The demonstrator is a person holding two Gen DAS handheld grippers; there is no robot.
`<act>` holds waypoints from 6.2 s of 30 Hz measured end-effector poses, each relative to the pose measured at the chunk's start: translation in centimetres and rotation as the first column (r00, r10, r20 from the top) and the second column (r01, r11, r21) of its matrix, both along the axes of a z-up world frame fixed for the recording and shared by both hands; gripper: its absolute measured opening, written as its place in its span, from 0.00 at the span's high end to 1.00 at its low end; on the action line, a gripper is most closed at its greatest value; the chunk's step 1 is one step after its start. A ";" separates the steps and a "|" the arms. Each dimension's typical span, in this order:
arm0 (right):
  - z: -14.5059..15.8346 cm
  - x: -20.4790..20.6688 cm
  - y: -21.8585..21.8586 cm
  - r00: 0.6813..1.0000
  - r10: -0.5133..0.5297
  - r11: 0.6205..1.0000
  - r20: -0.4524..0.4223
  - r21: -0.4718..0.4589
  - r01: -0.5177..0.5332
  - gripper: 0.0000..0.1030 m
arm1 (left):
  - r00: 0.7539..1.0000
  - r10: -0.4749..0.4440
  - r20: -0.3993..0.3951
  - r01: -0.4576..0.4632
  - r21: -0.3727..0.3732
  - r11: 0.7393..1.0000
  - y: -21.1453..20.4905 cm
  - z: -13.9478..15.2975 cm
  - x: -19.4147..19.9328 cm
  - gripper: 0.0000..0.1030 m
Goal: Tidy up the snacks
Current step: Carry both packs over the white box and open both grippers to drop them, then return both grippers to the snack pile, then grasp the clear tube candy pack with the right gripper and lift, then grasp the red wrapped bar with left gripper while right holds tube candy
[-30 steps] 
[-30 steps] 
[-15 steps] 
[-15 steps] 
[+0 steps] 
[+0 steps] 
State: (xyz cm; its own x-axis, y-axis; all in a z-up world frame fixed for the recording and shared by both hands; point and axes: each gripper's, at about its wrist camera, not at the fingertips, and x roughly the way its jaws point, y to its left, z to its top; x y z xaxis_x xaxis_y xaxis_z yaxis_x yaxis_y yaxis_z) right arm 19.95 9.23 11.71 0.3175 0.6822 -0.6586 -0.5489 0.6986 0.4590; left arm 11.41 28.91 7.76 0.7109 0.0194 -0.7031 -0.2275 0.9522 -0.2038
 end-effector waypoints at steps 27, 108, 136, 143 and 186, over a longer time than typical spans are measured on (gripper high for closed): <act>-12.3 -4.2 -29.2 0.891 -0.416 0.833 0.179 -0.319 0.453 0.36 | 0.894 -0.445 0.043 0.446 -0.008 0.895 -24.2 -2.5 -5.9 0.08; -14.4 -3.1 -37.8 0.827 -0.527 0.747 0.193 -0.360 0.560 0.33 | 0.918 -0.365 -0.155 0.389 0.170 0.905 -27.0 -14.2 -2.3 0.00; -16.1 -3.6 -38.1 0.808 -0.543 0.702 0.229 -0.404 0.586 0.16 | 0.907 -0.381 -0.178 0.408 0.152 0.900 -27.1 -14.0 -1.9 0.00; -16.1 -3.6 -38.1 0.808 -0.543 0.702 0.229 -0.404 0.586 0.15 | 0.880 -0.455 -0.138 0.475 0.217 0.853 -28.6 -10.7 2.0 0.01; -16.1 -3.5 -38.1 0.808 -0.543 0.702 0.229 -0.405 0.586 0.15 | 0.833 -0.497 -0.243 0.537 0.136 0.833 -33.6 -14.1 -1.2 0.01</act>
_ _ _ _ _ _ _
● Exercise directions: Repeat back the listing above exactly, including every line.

● Reply:
The demonstrator is a person holding two Gen DAS handheld grippers; there is no robot.
`<act>` holds waypoints from 6.2 s of 30 Hz measured end-effector poses, each relative to the pose measured at the chunk's start: translation in centimetres and rotation as the first column (r00, r10, r20 from the top) and the second column (r01, r11, r21) of its matrix, both along the axes of a z-up world frame fixed for the recording and shared by both hands; gripper: its absolute measured opening, written as its place in its span, from 0.00 at the span's high end to 1.00 at its low end; on the action line, a gripper is most closed at its greatest value; the chunk's step 1 is one step after its start. A ";" separates the steps and a "|" the arms. Each dimension's typical span, in this order:
arm0 (right):
  - z: -14.5059..15.8346 cm
  - x: -20.4790..20.6688 cm
  - y: -21.8585..21.8586 cm
  - r00: 0.6813..1.0000
  - r10: -0.5133..0.5297
  - r11: 0.6205..1.0000
  - r20: -0.4524..0.4223
  - r21: -0.4718..0.4589
  - r01: -0.5177..0.5332
  - gripper: 0.0000..0.1030 m
arm1 (left):
  - r00: 0.7539..1.0000
  - r10: -0.4749..0.4440
  - r20: -0.3993..0.3951
  - r01: -0.4576..0.4632
  - r21: -0.3727..0.3732
  - r11: 0.7393..1.0000
  - y: -21.1453..20.4905 cm
  - z: -13.9478..15.2975 cm
  - x: -19.4147..19.9328 cm
  - gripper: 0.0000..0.1030 m
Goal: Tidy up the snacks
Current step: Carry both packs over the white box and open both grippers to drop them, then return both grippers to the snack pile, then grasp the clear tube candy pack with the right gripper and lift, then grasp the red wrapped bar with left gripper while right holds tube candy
[-30 steps] 
[-30 steps] 
[-15 steps] 
[-15 steps] 
[+0 steps] 
[+0 steps] 
State: (xyz cm; its own x-axis, y-axis; all in a z-up world frame fixed for the recording and shared by both hands; point and axes: each gripper's, at about its wrist camera, not at the fingertips, and x roughly the way its jaws point, y to its left, z to its top; x y z xaxis_x xaxis_y xaxis_z yaxis_x yaxis_y yaxis_z) right arm 19.95 9.23 11.71 0.3175 0.6822 -0.6586 -0.5489 0.6986 0.4590; left arm 11.41 28.91 7.76 0.7109 0.0194 -0.7031 -0.2275 0.9522 -0.2038
 end-effector waypoints at steps 27, 108, 136, 143 and 186, over a longer time than typical spans are measured on (gripper high for closed): <act>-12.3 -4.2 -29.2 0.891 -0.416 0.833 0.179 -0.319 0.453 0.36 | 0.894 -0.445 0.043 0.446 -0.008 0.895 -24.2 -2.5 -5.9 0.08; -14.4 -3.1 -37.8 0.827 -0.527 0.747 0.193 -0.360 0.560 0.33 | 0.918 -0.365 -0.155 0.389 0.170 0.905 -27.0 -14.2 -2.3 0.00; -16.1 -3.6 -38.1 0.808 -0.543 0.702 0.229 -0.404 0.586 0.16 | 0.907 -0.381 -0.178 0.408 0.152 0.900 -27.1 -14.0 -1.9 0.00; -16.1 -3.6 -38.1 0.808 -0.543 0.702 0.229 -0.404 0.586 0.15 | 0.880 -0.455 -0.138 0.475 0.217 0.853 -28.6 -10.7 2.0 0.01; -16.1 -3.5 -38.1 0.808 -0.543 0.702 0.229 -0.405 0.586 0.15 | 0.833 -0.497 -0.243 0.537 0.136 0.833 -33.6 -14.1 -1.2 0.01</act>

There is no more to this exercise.